There may be a warning flag contradicting the perception of a strong local economy. Erie County Clerk Mickey Kearns says there's been a 30-percent increase in the first three-months of the year in filings of the first stages of foreclosure.
Legal filings in the county clerk's office can tell a lot about the many and varied activities of the economy and of government. To start a foreclosure, the first stage is filing a lis pendens. Eventually, the foreclosure process will move further along. The lis pendens lasts for three-years and Kearns says some are being renewed.
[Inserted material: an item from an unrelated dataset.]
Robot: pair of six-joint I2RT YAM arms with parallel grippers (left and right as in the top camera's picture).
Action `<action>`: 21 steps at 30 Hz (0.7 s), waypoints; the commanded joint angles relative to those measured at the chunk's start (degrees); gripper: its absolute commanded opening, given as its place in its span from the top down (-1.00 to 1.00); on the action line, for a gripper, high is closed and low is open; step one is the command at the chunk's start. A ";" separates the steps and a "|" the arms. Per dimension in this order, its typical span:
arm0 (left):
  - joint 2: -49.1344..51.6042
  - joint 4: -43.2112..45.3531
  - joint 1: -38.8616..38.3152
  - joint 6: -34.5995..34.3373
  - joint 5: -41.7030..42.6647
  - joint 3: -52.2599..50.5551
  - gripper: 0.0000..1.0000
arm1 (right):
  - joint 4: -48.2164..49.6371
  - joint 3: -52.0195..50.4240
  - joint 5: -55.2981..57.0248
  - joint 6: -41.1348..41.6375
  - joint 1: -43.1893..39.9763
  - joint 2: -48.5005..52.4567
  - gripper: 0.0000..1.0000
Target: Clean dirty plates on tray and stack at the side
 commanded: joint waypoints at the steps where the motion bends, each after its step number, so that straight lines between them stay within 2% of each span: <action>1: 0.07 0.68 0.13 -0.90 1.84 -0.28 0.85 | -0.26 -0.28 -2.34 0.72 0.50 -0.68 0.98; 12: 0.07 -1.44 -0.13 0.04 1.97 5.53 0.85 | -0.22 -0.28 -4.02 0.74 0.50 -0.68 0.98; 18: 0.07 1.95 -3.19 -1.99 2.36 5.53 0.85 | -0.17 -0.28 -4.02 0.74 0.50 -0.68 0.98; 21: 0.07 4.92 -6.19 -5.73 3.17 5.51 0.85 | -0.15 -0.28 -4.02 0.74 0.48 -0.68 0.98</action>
Financial institutions say there are 95-hundred mortgages in the county which are more than 90-days behind in payments.
Kearns says he has been dealing with Wells Fargo which has a quarter of the mortgages in the country.
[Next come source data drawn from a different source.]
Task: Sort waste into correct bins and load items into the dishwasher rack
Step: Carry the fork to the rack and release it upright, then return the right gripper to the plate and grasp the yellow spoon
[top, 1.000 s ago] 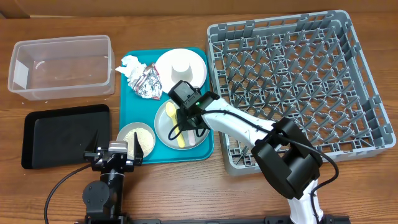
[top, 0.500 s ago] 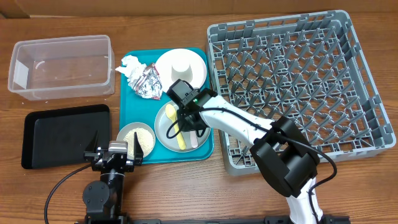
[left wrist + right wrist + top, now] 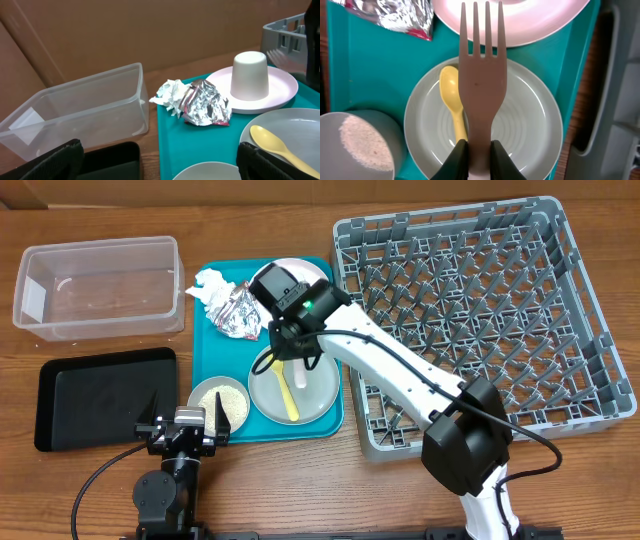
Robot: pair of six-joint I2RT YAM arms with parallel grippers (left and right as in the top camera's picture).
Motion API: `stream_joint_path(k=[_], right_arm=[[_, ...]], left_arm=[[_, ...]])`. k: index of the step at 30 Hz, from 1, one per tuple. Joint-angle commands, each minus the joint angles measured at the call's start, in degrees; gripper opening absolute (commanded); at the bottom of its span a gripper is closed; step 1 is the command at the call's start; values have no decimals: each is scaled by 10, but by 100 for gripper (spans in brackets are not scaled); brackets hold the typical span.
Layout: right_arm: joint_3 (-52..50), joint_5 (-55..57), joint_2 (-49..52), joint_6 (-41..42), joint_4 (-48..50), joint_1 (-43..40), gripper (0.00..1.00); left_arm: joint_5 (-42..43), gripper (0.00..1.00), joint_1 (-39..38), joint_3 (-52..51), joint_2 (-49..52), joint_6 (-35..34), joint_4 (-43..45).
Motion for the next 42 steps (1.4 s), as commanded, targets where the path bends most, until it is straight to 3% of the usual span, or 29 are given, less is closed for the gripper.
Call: stream_joint_path(k=[1,19,21,22,24,27,32,38,42], right_arm=[[18,12,-41,-36,-8,-31,6],[-16,-24,-41,-199,-22,-183,6],[-25,-44,-37,-222,-20,-189,19],[-32,-51,-37,-227,-19,-189,36],[-45,-51,-37,-224,-14,-189,53],[-41,-60,-46,-186,-17,-181,63],[-40,-98,-97,-155,11,-137,65],[-53,-93,-96,-127,16,-64,50],[-76,-91,-70,-107,40,-19,49]], left_arm=[[3,100,6,-1,-3,5,0],[3,100,6,-1,-3,5,0],[3,100,6,-1,-3,5,0],[3,100,6,-1,-3,5,0],[2,100,6,-1,-3,5,0],[2,100,6,-1,-3,5,0],[3,100,6,-1,-3,5,0],[2,100,6,-1,-3,5,0],[3,100,6,-1,-3,5,0]])
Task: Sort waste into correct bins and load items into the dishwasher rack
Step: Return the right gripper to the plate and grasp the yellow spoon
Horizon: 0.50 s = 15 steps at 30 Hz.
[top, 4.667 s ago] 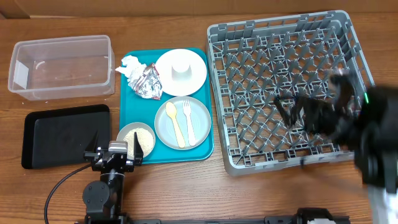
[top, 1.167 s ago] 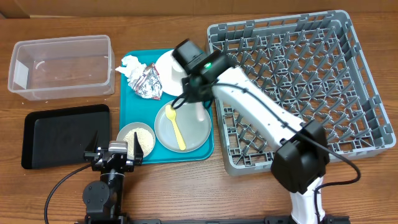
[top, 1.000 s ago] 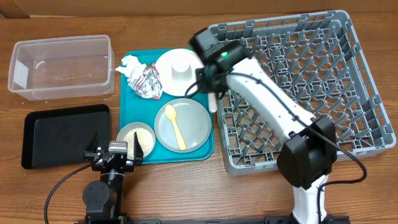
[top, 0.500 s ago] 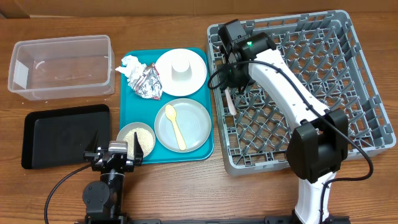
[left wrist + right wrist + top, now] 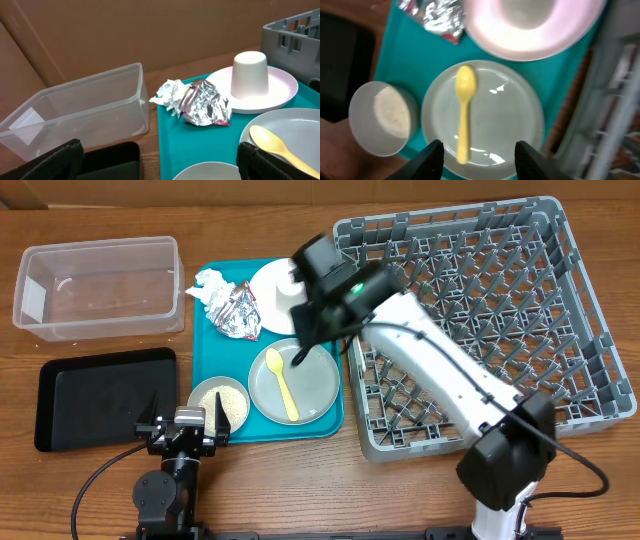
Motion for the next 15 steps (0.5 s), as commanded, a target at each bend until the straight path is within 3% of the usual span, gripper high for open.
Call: stream_joint_path(k=[1,5,7,15], right_arm=[[-27,-1,26,24,17,27,49],[-50,37,59,35,46,55,50],[-56,50,76,35,58,62,59],[-65,64,135,50,105,68,49]], left_arm=[[2,100,6,-1,-3,5,0],[2,100,6,-1,-3,5,0],[2,100,6,-1,-3,5,0],[2,100,6,-1,-3,5,0]])
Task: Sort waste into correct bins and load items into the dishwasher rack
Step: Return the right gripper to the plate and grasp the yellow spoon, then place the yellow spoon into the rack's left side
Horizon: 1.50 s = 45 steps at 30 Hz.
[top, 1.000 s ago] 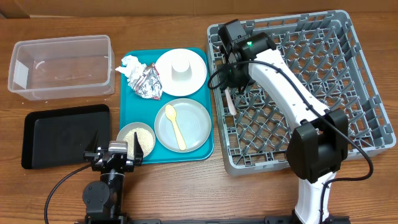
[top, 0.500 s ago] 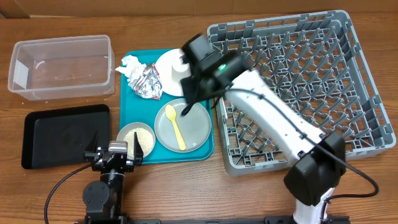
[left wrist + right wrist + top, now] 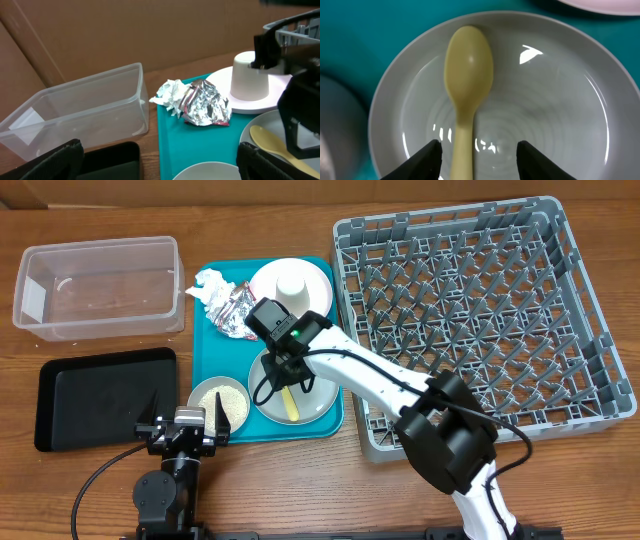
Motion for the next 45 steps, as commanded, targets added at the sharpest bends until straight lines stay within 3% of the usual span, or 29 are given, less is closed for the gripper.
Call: stream_joint_path(k=[1,5,19,34,45], right_arm=[[-2,12,21,12,11,2,48],[-2,12,39,12,11,9,47],[26,46,45,12,-36,20,18],[141,120,-73,12,-120,4,18],[129,71,-132,-47,-137,-145,18]], left_arm=[[2,100,6,-1,-3,5,0],[2,100,6,-1,-3,5,0],[2,100,6,-1,-3,5,0],[2,100,6,-1,-3,5,0],[2,100,6,-1,-3,5,0]])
"They said that their portfolio in Erie County, the only portfolio that they have is underperforming, especially when it comes to foreclosures," Kearns said.
"Here we are, we have a time where low unemployment, the economy is great and then, on the other hand, we're seeing more foreclosures."
Kearns says 75 percent of the troubled mortgages are in the suburbs, not in Buffalo. He says it's taking time to see if these are troubled mortgages which have been hanging around for years and the lis pendens has been renewed.
The county clerk is before the County Legislature Finance and Management Committee today to ask for another staffer to deal with the increasing caseload.